La tónica de vida del hombre masa es la insinceridad, el humorismo, la broma, la vida se convierte en algo trivial. “Casi todas las posiciones que se toman y ostentan son interiormente falsas”. Hoy es esto y mañana es aquello otro, aunque no se sepa muy bien por qué. La autoridad y la ley son objeto de escarnio, se le dan más facilidades a los que actúan éticamente mal que a los que hacen lo correcto, desaparece la educación y las buenas maneras en el trato social, cae el respeto a los mayores. Se tiende a hacer propensión central de la vida, los deportes, la atención desmedida al propio cuerpo, los coches, etc. La falta de romanticismo en la relación con la mujer, el divertirse con el intelectual pero en el fondo no estimarlo, todo esto son signos del imperio de las masas. Gran parte de la culpa de este ascenso del hombre masa lo tiene la ciencia, que en su proceso de avance ha hecho necesaria la progresiva especialización, la parcelación del saber en unidades cada vez más pequeñas y desconectadas de las demás, perdiendo con ello una visión global del saber humano. Y se llama diletantismo a la curiosidad por el conjunto del saber. Ortega nos dice que el prototipo del hombre masa se encuentra en el especialista, en el “experto”, que constituye algo así como un sabio-ignorante, figura desconocida anteriormente en la historia, al cual no se le puede llamar ignorante, pues conoce estrechamente una porción del universo, pero tampoco puede llamársele sabio, pues desconoce todo lo que cae fuera de su especialidad, dando por resultado a “un señor el cual se comportará en todas las cuestiones que ignora, no como un ignorante, sino con toda la petulancia de quien en su cuestión especial es un sabio”.

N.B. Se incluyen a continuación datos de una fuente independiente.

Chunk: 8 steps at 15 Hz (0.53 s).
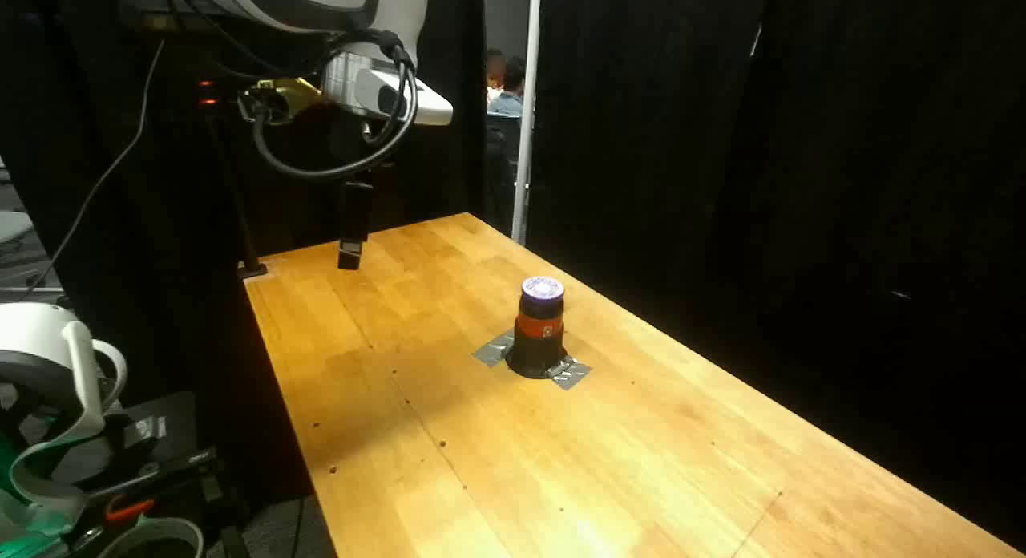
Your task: Put the elastic around the bottle on the table
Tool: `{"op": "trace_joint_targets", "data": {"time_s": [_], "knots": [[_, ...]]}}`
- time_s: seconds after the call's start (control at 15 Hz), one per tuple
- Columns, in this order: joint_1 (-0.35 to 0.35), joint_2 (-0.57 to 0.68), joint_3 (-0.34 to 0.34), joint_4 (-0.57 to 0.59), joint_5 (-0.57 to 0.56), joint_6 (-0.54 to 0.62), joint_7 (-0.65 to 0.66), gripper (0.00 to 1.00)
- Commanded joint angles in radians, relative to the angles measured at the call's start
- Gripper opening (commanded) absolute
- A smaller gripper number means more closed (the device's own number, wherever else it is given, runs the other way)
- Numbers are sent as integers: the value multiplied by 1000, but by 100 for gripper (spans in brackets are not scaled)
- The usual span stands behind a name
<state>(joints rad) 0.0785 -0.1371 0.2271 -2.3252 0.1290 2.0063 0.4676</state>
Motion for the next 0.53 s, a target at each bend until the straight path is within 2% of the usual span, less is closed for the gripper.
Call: {"op": "trace_joint_targets", "data": {"time_s": [0.0, 0.33, 0.47], "knots": [[19, 1, -19, 4, -3, -1, 2, 100], [19, 0, -19, 6, -3, -1, 2, 100], [10, 23, -31, 30, -32, -5, -36, 100]]}}
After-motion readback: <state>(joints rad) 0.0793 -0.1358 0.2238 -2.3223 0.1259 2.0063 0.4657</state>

¿Y qué cabe decir del desprecio de la ciencia, o del cientifismo sería más correcto decir, hacia otras disciplinas como las artes, la política o la religión? Al minusvalorar estas ramas del conocimiento humano, nuestra cultura se pone en peligro a sí misma, al ignorar las reglas y peculiaridades de parcelas muy importantes del ser humano, más importantes que la misma ciencia, pues ¿de qué sirve vivir cien años si no se sabe por qué y para qué se vive? ¿Es eso un avance realmente? ¿No sería más avance vivir en una sociedad en la que el robo moral fuese mal visto y no precisamente premiado? ¿No se vivirá más felizmente entonces?

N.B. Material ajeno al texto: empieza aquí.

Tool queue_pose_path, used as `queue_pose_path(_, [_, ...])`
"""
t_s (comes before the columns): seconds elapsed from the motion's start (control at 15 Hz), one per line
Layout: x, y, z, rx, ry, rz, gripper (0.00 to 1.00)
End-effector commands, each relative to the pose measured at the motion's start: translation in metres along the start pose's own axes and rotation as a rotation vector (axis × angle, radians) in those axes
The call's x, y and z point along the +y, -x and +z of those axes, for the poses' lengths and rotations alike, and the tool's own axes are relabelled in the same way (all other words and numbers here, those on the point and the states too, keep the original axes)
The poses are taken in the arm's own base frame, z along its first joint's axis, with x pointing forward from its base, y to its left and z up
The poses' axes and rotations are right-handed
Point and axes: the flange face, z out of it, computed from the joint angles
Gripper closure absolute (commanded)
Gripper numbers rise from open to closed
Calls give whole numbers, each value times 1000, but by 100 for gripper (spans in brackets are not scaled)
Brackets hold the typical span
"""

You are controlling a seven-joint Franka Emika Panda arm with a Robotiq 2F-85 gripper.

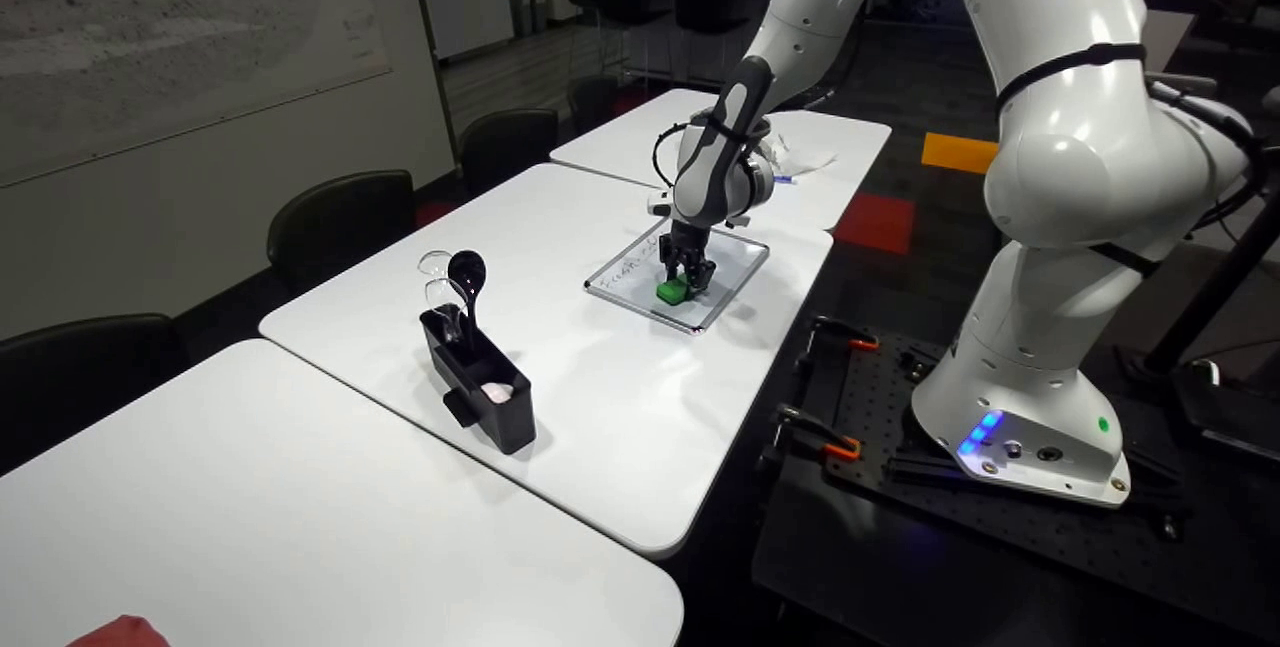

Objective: Use the green eraser to wipe the whiteboard

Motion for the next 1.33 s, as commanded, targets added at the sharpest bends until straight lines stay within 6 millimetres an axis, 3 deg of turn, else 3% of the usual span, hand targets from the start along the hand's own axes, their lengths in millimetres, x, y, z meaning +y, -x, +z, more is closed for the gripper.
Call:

La rebelión de las masas caracteriza en sus hojas al hombre del siglo XX. En sus páginas se advierte a un Ortega alarmado y sorprendido por lo que ve. Como un hombre que se hubiera ido en un largo viaje por lejanas tierras y al volver lo encontrara todo patas arriba, todo desordenado e invertido. ¿Qué escribiría hoy? ¿Cuál sería hoy su reacción?